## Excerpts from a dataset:
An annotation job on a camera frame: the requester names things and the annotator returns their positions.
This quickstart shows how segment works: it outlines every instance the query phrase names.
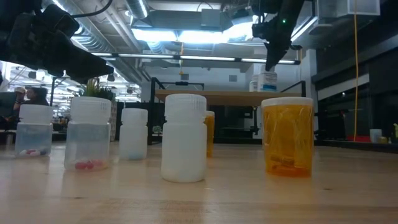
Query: wooden table
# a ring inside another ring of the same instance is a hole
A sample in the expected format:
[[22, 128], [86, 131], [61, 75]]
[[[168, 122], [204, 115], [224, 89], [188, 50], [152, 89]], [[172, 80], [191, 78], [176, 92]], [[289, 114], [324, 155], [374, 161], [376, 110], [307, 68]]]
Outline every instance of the wooden table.
[[165, 102], [166, 96], [177, 93], [197, 94], [206, 97], [208, 105], [260, 106], [266, 99], [301, 96], [300, 93], [273, 93], [248, 91], [156, 90], [155, 96]]
[[160, 177], [160, 146], [100, 172], [50, 157], [0, 160], [0, 223], [398, 223], [398, 155], [318, 147], [312, 178], [264, 172], [260, 146], [217, 145], [206, 180]]

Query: white lid
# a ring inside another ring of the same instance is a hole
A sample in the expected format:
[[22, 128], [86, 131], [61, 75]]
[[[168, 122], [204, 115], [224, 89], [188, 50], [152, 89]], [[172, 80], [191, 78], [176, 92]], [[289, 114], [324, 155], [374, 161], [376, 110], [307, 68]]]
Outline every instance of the white lid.
[[278, 97], [261, 102], [261, 107], [273, 105], [313, 105], [313, 100], [307, 97]]
[[111, 101], [107, 99], [79, 96], [72, 99], [71, 119], [82, 122], [108, 122], [111, 117]]
[[124, 108], [122, 110], [123, 124], [146, 124], [148, 122], [148, 111], [137, 108]]
[[203, 118], [206, 112], [206, 98], [194, 94], [171, 94], [166, 96], [166, 117]]
[[21, 105], [19, 118], [24, 123], [49, 124], [52, 120], [53, 108], [42, 105]]
[[206, 111], [206, 116], [213, 116], [213, 117], [215, 117], [215, 114], [214, 114], [214, 112], [212, 112], [212, 111]]

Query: green plant
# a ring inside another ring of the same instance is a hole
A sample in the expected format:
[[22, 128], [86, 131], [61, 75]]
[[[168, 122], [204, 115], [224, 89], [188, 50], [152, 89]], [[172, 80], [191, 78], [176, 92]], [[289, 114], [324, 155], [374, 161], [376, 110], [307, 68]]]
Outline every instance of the green plant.
[[91, 78], [87, 82], [87, 87], [84, 90], [83, 96], [92, 96], [113, 101], [115, 94], [110, 88], [101, 87], [99, 78]]

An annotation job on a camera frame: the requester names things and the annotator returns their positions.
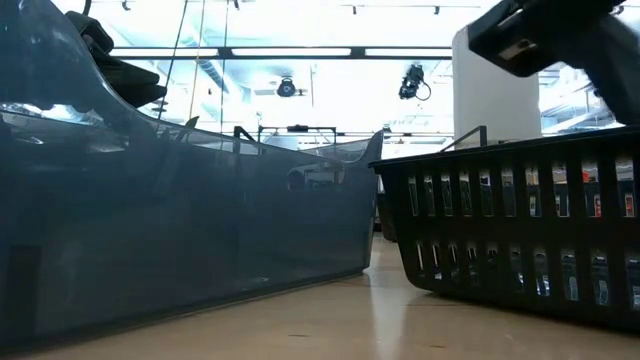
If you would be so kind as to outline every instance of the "metal frame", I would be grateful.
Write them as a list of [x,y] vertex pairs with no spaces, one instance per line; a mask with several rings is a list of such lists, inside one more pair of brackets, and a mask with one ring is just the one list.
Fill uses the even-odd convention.
[[[174,48],[170,47],[127,47],[127,48],[114,48],[114,51],[119,49],[136,49],[136,50],[170,50],[173,51]],[[183,60],[268,60],[268,59],[287,59],[287,60],[318,60],[318,59],[328,59],[328,60],[340,60],[340,59],[351,59],[351,60],[451,60],[452,58],[452,49],[451,47],[444,46],[430,46],[430,47],[405,47],[405,46],[314,46],[314,47],[302,47],[302,46],[244,46],[244,47],[201,47],[200,50],[204,50],[206,53],[207,50],[217,50],[218,55],[189,55],[189,56],[180,56],[180,55],[169,55],[166,56],[145,56],[145,55],[136,55],[136,56],[115,56],[118,59],[122,60],[171,60],[171,59],[183,59]],[[348,55],[271,55],[271,56],[248,56],[248,55],[235,55],[233,53],[234,50],[242,50],[242,49],[260,49],[260,50],[268,50],[268,49],[289,49],[289,50],[308,50],[308,49],[349,49],[350,53]],[[437,52],[447,52],[448,55],[442,56],[380,56],[380,55],[367,55],[367,50],[433,50]]]

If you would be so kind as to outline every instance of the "black device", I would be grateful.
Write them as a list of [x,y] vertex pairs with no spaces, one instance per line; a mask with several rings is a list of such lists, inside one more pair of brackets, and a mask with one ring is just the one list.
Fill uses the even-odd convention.
[[276,90],[278,96],[280,97],[291,97],[296,94],[296,86],[293,85],[293,80],[291,78],[284,78],[282,82],[280,82],[280,86],[278,86],[278,90]]
[[400,99],[413,99],[418,93],[420,85],[424,83],[424,71],[422,65],[413,64],[407,71],[407,75],[402,79],[400,86]]
[[518,77],[557,62],[583,69],[616,120],[635,125],[638,37],[611,14],[623,2],[503,0],[469,25],[469,49]]
[[104,78],[123,100],[138,108],[166,95],[167,88],[158,85],[160,82],[158,74],[109,55],[113,50],[114,43],[100,22],[74,11],[69,11],[65,15],[87,44],[89,52]]

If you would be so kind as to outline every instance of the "metal rod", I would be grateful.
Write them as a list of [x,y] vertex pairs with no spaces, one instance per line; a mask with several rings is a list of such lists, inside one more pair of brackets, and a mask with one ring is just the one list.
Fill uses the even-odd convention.
[[487,146],[487,142],[488,142],[487,141],[487,126],[486,125],[480,125],[480,126],[476,127],[475,129],[469,131],[468,133],[464,134],[462,137],[460,137],[459,139],[455,140],[451,144],[447,145],[444,149],[440,150],[440,152],[445,152],[445,151],[451,149],[452,147],[460,144],[461,142],[463,142],[464,140],[466,140],[467,138],[469,138],[470,136],[474,135],[477,132],[480,133],[480,146]]

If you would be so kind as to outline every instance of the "plastic bin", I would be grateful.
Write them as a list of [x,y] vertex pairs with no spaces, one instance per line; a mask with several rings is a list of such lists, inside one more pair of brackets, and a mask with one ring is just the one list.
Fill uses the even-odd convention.
[[0,9],[0,352],[369,265],[381,132],[342,161],[159,121],[49,0]]
[[640,330],[640,130],[374,162],[415,286]]

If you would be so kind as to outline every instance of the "cable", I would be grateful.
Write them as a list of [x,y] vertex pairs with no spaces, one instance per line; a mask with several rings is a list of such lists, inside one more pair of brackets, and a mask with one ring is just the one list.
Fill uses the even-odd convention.
[[176,36],[176,43],[173,46],[173,55],[171,56],[171,63],[169,63],[169,71],[167,71],[167,83],[165,84],[165,88],[167,89],[167,93],[162,97],[162,102],[160,103],[160,111],[158,111],[158,120],[162,116],[162,110],[164,110],[164,104],[167,100],[167,94],[169,93],[169,81],[171,81],[171,71],[173,71],[173,63],[176,61],[176,51],[178,50],[178,45],[180,45],[180,35],[182,35],[182,27],[184,26],[184,18],[187,16],[187,5],[188,1],[185,0],[184,8],[182,9],[182,19],[180,19],[180,28],[178,29],[178,36]]
[[[229,34],[229,1],[227,0],[227,10],[224,19],[224,47],[227,47],[227,36]],[[222,84],[220,86],[220,133],[224,122],[224,76],[227,69],[227,60],[222,60]]]
[[191,89],[191,106],[189,106],[189,118],[191,119],[191,115],[193,114],[193,102],[196,98],[196,81],[198,81],[198,69],[200,65],[198,65],[198,60],[200,59],[200,48],[202,47],[202,32],[204,30],[204,11],[205,11],[205,0],[202,0],[202,15],[200,16],[200,35],[198,35],[198,50],[196,52],[196,68],[193,71],[193,88]]
[[424,84],[424,86],[426,86],[426,87],[427,87],[427,89],[429,89],[429,96],[427,96],[427,97],[426,97],[426,98],[424,98],[424,99],[421,99],[421,98],[419,98],[419,97],[418,97],[418,95],[416,95],[416,99],[418,99],[418,100],[420,100],[420,101],[427,101],[427,100],[429,100],[429,99],[431,98],[431,93],[432,93],[432,91],[431,91],[431,86],[429,86],[429,84],[427,84],[426,82],[424,82],[424,80],[422,80],[422,83]]

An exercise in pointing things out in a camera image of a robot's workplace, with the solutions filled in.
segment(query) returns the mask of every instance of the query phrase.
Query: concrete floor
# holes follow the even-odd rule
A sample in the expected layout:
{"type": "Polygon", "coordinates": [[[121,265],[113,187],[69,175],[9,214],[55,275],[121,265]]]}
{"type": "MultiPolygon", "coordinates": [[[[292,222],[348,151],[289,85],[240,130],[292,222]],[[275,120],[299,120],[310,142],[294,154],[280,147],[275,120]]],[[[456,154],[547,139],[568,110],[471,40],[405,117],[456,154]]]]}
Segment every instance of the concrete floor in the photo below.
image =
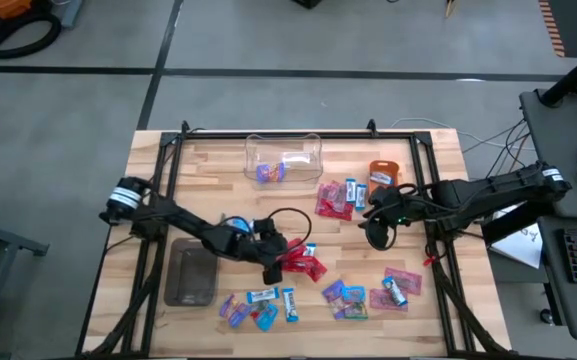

## WHAT TO DO:
Copy each line of the data that includes the word "image".

## RESULT OF THE EXERCISE:
An exercise in pointing things out in a camera image of a robot's workplace, with the solutions filled in.
image =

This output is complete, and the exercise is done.